> **Your assignment**
Gather, from the listing beneath this task, every line holding the string "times".

> **Source data**
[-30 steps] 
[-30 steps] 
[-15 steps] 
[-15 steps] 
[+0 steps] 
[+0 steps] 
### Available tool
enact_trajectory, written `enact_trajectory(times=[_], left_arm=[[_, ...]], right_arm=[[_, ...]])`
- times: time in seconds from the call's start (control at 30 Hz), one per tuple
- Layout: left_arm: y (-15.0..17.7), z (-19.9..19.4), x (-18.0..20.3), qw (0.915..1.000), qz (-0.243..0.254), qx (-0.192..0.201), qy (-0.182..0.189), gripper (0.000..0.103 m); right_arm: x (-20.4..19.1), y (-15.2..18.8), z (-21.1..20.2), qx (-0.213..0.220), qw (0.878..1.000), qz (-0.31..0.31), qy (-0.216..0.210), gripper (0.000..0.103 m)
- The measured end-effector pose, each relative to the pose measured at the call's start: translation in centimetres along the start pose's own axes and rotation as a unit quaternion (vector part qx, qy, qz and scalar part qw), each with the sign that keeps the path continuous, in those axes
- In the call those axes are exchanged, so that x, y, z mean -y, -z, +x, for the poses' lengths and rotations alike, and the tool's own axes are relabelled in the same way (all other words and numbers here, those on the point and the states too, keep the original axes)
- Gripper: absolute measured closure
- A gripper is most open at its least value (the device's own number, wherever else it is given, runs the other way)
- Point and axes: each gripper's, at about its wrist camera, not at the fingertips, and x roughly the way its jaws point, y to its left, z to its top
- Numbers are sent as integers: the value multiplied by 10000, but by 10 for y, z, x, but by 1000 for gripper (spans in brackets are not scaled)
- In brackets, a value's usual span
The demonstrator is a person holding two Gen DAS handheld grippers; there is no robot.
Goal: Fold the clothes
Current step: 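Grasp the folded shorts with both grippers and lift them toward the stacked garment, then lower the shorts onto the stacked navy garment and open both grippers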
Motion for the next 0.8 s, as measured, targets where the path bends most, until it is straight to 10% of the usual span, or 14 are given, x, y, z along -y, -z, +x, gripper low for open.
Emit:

> **Completed task**
enact_trajectory, written `enact_trajectory(times=[_], left_arm=[[_, ...]], right_arm=[[_, ...]])`
- times: time in seconds from the call's start (control at 30 Hz), one per tuple

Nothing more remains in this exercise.